Blum Carina, Schlegelmilch Katrin, Schilling Tatjana, Shridhar Arthi, Rudert Maximilian, Jakob Franz, Dalton Paul D, Blunk Torsten, Flynn Lauren E, Groll Jürgen
Department of Functional Materials in Medicine and Dentistry and Bavarian Polymer Institute (BPI), University Hospital of Würzburg, Pleicherwall 2, 97070 Würzburg, Germany.
Department of Chemical and Biochemical Engineering, Thompson Engineering Building, The University of Western Ontario, London, Ontario N6A 5B9, Canada.
ACS Biomater Sci Eng. 2019 Dec 9;5(12):6655-6666. doi: 10.1021/acsbiomaterials.9b00894. Epub 2019 Nov 7.

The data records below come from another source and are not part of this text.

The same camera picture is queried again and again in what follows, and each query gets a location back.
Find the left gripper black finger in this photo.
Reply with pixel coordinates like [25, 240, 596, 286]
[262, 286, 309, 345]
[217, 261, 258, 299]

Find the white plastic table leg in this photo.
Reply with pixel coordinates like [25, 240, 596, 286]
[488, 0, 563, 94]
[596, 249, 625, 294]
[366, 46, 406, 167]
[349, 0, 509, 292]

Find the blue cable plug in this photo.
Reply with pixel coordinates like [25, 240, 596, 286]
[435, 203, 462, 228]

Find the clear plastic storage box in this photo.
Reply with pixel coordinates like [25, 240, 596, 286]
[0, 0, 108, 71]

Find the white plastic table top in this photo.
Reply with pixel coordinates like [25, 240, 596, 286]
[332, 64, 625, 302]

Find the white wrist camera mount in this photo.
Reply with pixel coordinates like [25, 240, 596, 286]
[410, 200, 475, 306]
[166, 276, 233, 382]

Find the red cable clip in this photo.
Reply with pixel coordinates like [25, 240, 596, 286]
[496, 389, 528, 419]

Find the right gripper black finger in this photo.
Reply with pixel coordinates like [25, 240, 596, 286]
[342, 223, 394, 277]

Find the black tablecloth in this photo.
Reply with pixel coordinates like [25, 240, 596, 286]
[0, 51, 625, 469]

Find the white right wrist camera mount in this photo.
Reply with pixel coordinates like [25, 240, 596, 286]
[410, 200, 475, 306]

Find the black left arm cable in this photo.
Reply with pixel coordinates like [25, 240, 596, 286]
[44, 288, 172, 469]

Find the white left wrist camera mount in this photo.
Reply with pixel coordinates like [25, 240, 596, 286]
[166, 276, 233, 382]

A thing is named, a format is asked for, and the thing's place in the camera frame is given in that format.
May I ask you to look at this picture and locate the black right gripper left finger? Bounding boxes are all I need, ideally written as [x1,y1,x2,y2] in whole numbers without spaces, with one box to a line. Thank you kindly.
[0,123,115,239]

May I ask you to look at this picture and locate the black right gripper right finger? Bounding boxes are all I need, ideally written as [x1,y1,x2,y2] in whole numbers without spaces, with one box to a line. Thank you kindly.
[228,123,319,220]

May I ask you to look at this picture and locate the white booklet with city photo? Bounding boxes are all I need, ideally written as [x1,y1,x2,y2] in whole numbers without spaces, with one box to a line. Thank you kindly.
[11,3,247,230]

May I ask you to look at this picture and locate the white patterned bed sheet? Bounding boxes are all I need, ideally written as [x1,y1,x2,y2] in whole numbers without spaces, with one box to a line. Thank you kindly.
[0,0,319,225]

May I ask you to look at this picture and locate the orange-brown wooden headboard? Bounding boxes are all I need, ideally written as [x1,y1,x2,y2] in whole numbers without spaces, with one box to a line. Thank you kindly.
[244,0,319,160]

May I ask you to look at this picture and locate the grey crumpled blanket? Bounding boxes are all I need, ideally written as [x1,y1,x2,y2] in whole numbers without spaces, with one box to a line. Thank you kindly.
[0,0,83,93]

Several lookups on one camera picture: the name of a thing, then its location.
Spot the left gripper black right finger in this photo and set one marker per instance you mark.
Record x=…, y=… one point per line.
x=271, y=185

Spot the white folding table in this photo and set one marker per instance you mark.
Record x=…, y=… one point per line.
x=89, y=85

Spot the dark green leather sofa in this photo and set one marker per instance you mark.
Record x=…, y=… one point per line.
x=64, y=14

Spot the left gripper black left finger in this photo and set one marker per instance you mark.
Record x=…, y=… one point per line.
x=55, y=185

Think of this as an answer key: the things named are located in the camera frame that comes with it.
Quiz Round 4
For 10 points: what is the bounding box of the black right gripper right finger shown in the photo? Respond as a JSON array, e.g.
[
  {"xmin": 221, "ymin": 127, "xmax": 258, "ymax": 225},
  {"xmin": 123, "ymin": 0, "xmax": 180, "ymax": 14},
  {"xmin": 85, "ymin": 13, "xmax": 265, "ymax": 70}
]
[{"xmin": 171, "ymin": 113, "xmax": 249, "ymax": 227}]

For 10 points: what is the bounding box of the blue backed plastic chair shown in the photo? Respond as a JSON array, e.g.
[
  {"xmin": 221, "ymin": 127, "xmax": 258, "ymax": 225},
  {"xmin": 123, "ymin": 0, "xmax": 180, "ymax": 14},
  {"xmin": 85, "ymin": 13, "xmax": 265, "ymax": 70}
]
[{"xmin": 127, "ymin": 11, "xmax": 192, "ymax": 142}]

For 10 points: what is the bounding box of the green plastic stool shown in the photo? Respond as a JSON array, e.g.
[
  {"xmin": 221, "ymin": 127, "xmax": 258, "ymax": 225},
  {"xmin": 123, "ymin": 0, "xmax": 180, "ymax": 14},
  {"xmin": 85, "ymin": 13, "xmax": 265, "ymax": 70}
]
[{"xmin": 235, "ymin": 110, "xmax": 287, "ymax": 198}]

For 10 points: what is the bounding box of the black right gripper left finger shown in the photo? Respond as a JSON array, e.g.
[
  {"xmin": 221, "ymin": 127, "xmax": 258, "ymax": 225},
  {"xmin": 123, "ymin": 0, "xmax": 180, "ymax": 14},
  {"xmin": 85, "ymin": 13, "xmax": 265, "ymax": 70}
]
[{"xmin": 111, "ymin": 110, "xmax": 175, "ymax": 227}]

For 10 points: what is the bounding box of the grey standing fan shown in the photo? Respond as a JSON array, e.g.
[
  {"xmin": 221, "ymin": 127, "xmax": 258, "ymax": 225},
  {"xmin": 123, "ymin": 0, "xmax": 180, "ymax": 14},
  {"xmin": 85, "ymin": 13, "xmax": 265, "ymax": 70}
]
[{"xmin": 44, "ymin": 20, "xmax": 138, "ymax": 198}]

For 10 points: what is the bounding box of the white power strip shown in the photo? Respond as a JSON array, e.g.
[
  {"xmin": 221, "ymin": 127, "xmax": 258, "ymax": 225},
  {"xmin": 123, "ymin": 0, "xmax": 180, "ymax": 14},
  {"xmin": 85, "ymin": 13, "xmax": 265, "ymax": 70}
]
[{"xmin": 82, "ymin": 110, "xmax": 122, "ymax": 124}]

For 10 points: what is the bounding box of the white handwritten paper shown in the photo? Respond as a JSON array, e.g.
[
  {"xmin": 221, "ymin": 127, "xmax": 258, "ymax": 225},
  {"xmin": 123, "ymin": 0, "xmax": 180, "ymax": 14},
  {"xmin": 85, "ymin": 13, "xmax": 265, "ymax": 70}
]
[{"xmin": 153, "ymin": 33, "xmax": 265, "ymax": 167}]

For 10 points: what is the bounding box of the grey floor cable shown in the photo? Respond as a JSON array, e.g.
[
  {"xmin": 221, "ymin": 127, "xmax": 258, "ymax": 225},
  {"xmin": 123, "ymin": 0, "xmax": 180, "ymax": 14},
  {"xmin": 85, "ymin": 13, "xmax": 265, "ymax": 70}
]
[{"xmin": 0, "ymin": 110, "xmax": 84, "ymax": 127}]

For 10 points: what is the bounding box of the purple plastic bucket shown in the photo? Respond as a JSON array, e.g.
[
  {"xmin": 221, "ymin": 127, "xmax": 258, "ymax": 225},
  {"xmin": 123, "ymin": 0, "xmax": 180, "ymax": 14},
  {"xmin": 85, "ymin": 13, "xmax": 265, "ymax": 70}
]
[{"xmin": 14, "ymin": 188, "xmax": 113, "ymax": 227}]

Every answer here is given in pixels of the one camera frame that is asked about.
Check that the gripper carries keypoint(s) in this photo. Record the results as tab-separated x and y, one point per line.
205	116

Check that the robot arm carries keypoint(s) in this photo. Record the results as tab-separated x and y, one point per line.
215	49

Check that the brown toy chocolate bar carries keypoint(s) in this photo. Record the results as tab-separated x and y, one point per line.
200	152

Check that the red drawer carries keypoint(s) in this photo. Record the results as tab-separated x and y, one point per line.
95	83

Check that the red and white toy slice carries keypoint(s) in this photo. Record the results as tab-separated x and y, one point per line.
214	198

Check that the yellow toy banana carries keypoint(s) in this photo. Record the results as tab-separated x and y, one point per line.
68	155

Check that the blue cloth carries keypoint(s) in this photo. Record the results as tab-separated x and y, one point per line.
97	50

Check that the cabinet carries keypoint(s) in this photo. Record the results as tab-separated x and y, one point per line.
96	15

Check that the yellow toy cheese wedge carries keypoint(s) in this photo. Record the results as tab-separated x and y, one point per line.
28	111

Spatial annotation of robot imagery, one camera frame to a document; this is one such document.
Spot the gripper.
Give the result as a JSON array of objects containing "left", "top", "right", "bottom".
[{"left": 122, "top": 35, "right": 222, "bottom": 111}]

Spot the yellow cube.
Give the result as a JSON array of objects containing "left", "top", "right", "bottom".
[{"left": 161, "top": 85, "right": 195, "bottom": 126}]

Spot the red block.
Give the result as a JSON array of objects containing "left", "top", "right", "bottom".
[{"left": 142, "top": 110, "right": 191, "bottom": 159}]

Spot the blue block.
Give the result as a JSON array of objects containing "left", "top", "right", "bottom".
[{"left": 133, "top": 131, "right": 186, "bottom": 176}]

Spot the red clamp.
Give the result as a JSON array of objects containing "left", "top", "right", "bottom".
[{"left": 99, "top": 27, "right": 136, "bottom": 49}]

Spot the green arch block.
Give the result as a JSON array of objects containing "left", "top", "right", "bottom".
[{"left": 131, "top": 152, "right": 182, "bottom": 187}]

Melt electrowriting (MEW) is an additive manufacturing technology that produces readily handleable fibrous scaffolds with controlled geometry to support cell infiltration. Although MEW scaffolds have excellent potential for cell delivery in regenerative medicine applications, studies to date have primarily focused on polymers such as poly(ε-caprolactone) (PCL) that lack bioactive cues to affect cell function. To address this aspect, MEW scaffolds with extracellular matrix (ECM) coatings were developed as a proadipogenic platform for human mesenchymal stromal cells (hMSCs). More specifically, highly flexible PCL scaffolds fabricated through MEW were coated with a complex ECM suspension prepared from human decellularized adipose tissue (DAT), purified fibronectin, or laminin to determine the effects of two key bioactive proteins present within adipose-derived ECM. In vitro studies exploring the response of human bone marrow-derived mesenchymal stromal cells cultured under adipogenic differentiation conditions indicated a high level of differentiation on all substrates studied, including unmodified PCL scaffolds and two-dimensional controls. To more fully assess the intrinsic proadipogenic capacity of the composite biomaterials, a modified culture regime was established that involved a short-term adipogenic induction in differentiation medium, followed by continued culture in maintenance medium supplemented with insulin for up to 3 weeks. Under these conditions, adipogenic differentiation was enhanced on all fiber scaffolds as compared to the tissue culture controls. Notably, the highest adipogenic response was consistently observed on the PCL + DAT scaffolds, based on the analysis of multiple markers including adipogenic gene [lipoprotein lipase, fatty acid binding protein 4 (FABP4), adiponectin, perilipin 1] and protein (FABP4, leptin) expression and intracellular triglyceride accumulation. Taken together, the PCL scaffolds incorporating DAT provide an adipoinductive microenvironment for the hMSCs, with particular applicability of this cell-instructive delivery platform for applications in plastic and reconstructive surgery.
熔体静电纺丝书写(MEW)是一种增材制造技术,可生产具有可控几何形状的易于处理的纤维支架,以支持细胞浸润。尽管MEW支架在再生医学应用中的细胞递送方面具有巨大潜力,但迄今为止的研究主要集中在缺乏影响细胞功能的生物活性线索的聚合物上,如聚(ε-己内酯)(PCL)。为了解决这一问题,开发了具有细胞外基质(ECM)涂层的MEW支架,作为人间充质基质细胞(hMSCs)的促脂肪生成平台。更具体地说,通过MEW制造的高度灵活的PCL支架用由人脱细胞脂肪组织(DAT)、纯化的纤连蛋白或层粘连蛋白制备的复合ECM悬浮液进行涂层,以确定脂肪来源的ECM中存在的两种关键生物活性蛋白的作用。在成脂分化条件下培养的人骨髓间充质基质细胞反应的体外研究表明,在所研究的所有基质上,包括未修饰的PCL支架和二维对照,都有高水平的分化。为了更全面地评估复合生物材料的内在促脂肪生成能力,建立了一种改良的培养方案,即在分化培养基中进行短期成脂诱导,然后在补充胰岛素的维持培养基中继续培养长达3周。在这些条件下,与组织培养对照相比,所有纤维支架上的成脂分化都得到了增强。值得注意的是,基于对包括成脂基因[脂蛋白脂肪酶、脂肪酸结合蛋白4(FABP4)、脂联素、围脂滴蛋白1]和蛋白质(FABP4、瘦素)表达以及细胞内甘油三酯积累在内的多个标志物的分析,在PCL+DAT支架上始终观察到最高的成脂反应。综上所述,掺入DAT的PCL支架为hMSCs提供了一个脂肪诱导微环境,这种细胞指导递送平台在整形和重建手术应用中具有特别的适用性。